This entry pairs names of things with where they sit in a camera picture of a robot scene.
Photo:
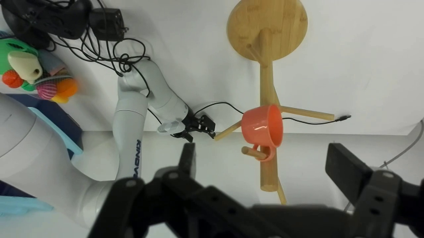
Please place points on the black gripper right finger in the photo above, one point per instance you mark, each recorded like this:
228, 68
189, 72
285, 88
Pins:
389, 207

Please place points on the black Kinova gripper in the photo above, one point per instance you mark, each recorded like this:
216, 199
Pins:
199, 126

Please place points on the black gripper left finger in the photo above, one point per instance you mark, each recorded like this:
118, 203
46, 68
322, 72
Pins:
154, 207

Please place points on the orange cup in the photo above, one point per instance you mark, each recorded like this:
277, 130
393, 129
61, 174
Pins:
260, 126

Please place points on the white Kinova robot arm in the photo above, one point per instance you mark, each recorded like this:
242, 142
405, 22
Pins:
44, 173

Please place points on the wooden mug rack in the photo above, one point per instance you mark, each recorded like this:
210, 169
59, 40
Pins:
267, 31

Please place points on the light blue navy box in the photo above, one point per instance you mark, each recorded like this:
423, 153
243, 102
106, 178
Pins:
53, 121

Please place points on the black power adapter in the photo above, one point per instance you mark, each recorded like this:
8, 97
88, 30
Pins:
108, 24

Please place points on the black handheld controller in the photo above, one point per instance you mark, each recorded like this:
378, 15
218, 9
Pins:
53, 20

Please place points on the colourful plush parrot toy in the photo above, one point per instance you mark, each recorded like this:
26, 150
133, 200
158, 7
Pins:
24, 67

----

[What this task involves]: Return every entry exactly, dropping the pictures.

[Response area]:
This entry pairs names of things with where they sit in a camera picture of a robot scene.
Photo:
Please place points on the black gripper right finger in the photo above, one point per instance you mark, each recorded like this:
228, 68
189, 72
285, 88
Pins:
389, 207

Please place points on the black Kinova gripper in the photo above, one point per instance you mark, each recorded like this:
216, 199
Pins:
199, 126

Please place points on the black gripper left finger in the photo above, one point per instance you mark, each recorded like this:
118, 203
46, 68
322, 72
Pins:
154, 207

Please place points on the orange cup in the photo above, one point per instance you mark, each recorded like this:
277, 130
393, 129
61, 174
Pins:
260, 126

Please place points on the white Kinova robot arm in the photo above, one point per instance you mark, each recorded like this:
242, 142
405, 22
Pins:
44, 173

Please place points on the wooden mug rack in the photo above, one point per instance you mark, each recorded like this:
210, 169
59, 40
Pins:
267, 31

Please place points on the light blue navy box in the photo above, one point per instance you mark, each recorded like this:
423, 153
243, 102
106, 178
Pins:
53, 121

Please place points on the black power adapter in the photo above, one point per instance you mark, each recorded like this:
8, 97
88, 30
Pins:
108, 24

Please place points on the black handheld controller in the photo above, one point per instance you mark, each recorded like this:
378, 15
218, 9
Pins:
53, 20

Please place points on the colourful plush parrot toy in the photo above, one point per instance you mark, each recorded like this:
26, 150
133, 200
158, 7
Pins:
24, 67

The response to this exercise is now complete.